What is required
Your answer should repeat every line of the records below in which the word "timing" appears.

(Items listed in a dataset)
Content starts

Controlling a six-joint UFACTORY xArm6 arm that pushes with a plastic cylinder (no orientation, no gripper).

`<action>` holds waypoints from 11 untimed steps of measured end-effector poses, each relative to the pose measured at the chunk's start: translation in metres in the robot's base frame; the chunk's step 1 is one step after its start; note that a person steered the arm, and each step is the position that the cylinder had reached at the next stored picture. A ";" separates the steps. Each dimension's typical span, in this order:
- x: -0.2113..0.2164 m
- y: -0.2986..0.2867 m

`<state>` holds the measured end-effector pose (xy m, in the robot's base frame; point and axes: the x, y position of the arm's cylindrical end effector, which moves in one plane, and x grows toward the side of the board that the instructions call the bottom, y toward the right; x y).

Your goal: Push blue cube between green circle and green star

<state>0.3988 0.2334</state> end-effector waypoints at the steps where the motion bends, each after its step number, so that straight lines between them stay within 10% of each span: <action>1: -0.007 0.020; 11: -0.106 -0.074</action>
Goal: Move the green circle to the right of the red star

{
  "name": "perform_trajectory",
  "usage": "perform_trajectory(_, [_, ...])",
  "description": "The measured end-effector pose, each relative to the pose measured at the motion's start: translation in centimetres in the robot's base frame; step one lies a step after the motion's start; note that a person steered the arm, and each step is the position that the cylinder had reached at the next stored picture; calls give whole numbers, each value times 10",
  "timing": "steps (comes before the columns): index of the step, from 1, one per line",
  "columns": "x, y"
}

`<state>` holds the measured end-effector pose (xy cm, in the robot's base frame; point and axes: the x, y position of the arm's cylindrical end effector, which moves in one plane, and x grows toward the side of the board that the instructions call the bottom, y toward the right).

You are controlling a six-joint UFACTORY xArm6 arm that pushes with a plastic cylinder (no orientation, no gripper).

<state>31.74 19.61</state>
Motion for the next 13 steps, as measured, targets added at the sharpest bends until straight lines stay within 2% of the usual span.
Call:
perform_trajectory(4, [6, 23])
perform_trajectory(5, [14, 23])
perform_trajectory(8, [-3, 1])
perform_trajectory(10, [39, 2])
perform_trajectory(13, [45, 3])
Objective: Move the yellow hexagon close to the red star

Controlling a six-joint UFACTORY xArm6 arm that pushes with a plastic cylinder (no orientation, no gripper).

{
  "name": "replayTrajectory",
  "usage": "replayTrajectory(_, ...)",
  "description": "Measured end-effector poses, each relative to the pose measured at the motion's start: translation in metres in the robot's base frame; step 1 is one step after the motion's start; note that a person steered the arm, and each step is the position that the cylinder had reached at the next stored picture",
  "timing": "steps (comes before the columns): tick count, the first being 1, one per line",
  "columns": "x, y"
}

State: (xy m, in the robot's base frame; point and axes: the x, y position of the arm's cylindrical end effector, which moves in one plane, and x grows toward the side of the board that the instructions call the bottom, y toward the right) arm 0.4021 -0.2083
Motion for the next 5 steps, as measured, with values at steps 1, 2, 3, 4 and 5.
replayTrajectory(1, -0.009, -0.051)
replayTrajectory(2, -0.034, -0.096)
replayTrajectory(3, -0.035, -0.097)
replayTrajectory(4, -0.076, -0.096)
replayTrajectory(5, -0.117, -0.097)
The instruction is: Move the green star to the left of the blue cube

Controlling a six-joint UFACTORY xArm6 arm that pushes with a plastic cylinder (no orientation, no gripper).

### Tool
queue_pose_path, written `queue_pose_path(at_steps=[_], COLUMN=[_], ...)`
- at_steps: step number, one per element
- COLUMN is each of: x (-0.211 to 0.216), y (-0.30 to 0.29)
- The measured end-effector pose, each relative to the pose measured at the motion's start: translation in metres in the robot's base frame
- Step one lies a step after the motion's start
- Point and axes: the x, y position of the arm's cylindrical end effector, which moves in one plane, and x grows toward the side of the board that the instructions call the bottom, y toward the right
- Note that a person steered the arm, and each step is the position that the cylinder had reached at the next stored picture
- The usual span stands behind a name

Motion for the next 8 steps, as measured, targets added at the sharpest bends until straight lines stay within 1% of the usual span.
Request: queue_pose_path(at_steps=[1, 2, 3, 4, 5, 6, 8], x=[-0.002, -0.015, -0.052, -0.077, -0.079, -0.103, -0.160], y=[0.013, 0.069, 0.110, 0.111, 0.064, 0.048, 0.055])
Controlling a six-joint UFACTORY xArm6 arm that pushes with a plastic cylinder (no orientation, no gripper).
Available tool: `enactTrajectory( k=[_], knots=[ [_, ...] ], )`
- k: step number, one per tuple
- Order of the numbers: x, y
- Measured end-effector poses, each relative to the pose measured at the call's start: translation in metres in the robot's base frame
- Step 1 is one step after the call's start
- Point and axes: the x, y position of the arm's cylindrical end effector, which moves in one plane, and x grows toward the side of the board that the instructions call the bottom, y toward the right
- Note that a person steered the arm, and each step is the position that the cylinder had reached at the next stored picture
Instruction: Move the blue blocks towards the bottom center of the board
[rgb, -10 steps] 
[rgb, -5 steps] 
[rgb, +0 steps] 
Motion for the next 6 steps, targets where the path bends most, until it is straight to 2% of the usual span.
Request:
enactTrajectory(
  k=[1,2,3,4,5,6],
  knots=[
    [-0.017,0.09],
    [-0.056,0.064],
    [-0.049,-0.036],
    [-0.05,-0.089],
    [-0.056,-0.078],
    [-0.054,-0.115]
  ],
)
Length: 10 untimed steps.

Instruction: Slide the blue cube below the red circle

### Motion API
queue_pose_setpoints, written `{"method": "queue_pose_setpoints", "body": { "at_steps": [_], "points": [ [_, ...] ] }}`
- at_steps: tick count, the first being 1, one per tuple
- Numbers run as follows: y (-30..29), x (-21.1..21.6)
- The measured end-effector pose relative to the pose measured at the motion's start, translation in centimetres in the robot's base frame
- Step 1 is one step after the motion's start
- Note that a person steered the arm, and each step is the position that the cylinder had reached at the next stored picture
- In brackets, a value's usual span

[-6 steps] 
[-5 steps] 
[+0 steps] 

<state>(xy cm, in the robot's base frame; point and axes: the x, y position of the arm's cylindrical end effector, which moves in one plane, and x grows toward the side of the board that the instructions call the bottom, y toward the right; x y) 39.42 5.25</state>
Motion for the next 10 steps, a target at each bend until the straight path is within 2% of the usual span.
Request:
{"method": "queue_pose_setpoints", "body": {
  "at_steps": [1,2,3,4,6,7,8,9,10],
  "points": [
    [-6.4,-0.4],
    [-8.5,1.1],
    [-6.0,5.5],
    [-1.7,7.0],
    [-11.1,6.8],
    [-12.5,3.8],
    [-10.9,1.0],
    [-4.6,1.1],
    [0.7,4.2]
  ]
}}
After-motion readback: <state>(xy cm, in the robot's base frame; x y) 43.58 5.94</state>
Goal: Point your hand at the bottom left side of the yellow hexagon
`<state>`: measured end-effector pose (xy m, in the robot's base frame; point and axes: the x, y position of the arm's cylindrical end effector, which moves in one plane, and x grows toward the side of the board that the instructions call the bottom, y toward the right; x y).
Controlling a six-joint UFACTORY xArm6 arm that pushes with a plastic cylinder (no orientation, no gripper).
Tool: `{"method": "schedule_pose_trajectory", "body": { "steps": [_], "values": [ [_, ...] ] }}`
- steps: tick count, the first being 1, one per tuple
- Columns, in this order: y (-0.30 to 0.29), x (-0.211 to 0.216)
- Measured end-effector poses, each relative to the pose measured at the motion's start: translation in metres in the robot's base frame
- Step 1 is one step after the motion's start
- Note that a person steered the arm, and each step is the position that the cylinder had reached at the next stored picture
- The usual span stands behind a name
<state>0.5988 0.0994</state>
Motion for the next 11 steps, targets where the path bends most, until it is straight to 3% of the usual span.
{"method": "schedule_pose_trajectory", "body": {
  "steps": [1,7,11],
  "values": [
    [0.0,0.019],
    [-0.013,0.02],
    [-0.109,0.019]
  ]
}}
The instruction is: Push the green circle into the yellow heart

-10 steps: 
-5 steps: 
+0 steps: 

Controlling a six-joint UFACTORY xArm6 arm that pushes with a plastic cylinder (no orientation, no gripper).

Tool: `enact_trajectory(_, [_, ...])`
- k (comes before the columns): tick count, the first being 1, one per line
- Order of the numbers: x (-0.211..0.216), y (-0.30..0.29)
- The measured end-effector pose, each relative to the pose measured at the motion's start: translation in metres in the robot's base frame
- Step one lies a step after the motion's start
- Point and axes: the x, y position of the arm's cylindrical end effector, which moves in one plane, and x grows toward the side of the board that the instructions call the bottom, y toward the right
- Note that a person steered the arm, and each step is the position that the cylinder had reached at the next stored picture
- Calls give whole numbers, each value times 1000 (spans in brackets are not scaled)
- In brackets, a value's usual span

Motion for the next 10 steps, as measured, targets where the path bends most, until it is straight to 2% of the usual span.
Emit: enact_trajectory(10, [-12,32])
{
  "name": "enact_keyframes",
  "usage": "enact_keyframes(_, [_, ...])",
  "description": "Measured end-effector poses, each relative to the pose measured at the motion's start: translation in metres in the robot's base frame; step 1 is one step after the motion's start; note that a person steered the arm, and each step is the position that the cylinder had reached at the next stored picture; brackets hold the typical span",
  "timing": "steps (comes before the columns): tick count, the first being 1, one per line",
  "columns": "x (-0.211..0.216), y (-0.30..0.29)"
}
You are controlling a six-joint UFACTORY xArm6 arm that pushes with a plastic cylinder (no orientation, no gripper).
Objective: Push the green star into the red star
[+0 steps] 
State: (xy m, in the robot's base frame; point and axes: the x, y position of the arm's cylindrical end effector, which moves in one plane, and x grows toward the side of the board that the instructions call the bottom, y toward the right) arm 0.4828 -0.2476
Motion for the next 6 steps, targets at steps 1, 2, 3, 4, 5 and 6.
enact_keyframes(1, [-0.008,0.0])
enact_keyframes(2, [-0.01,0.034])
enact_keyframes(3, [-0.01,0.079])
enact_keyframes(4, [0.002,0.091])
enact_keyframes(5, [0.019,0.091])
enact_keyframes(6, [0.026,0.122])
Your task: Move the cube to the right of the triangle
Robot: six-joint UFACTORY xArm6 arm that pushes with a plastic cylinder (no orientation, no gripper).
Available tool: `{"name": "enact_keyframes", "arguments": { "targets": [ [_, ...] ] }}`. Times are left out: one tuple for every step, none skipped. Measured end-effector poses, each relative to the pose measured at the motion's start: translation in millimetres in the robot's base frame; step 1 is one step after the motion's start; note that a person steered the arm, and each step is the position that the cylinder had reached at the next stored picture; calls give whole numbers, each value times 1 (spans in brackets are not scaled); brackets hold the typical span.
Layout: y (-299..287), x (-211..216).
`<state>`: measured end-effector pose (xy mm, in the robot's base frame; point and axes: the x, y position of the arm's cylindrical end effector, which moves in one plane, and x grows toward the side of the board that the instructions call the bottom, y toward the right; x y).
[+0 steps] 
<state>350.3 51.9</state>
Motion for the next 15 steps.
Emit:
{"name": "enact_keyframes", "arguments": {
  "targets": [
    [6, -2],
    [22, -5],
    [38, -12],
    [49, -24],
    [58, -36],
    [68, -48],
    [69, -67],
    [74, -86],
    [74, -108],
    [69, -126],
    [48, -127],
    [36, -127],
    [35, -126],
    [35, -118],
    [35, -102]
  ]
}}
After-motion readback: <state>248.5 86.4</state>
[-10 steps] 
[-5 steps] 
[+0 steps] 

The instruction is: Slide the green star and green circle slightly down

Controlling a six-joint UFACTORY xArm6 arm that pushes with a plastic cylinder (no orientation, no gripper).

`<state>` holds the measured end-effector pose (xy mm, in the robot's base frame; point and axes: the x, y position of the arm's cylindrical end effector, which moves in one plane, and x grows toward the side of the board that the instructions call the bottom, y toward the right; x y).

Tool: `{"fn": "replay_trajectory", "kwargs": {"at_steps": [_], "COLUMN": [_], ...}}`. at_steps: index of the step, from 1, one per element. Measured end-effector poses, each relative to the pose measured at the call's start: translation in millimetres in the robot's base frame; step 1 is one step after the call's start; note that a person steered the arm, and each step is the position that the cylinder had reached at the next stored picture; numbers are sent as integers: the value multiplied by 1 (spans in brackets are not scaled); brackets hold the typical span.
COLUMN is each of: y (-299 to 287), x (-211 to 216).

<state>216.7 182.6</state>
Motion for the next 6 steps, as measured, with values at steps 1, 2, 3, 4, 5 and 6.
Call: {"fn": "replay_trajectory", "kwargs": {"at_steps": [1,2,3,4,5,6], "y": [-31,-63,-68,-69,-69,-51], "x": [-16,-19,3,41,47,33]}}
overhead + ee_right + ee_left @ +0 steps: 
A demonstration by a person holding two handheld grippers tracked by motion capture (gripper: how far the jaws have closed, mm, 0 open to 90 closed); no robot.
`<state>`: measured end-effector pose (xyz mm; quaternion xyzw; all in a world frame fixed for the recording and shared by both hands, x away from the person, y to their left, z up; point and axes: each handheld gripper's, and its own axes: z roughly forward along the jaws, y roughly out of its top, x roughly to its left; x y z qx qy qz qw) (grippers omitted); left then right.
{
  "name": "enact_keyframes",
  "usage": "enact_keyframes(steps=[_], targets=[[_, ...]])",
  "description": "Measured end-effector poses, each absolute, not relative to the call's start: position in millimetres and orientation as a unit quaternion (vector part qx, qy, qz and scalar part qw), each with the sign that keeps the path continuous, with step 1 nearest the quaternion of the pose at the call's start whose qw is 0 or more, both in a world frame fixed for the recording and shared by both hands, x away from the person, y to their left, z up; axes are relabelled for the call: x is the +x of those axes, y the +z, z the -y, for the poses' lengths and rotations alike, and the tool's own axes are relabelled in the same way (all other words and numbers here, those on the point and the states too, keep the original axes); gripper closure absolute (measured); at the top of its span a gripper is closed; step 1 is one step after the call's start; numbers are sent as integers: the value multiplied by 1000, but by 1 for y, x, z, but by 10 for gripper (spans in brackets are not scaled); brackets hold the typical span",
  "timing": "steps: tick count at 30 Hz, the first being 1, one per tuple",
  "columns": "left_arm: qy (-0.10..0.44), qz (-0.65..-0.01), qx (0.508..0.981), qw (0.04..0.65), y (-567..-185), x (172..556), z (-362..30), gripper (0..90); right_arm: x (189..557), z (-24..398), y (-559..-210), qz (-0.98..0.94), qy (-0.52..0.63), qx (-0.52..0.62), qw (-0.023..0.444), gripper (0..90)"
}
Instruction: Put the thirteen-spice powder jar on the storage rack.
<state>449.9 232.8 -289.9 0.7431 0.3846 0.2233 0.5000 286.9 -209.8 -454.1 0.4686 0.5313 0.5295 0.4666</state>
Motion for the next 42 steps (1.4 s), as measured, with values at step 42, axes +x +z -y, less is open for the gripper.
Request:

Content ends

Reply
  "timing": "steps (comes before the columns): index of the step, from 1, one per line",
  "timing": "steps (comes before the columns): tick count, the first being 1, one per line",
  "timing": "steps (comes before the columns): tick count, the first being 1, one per line",
  "timing": "steps: tick count at 30 Hz, the first being 1, one per tuple",

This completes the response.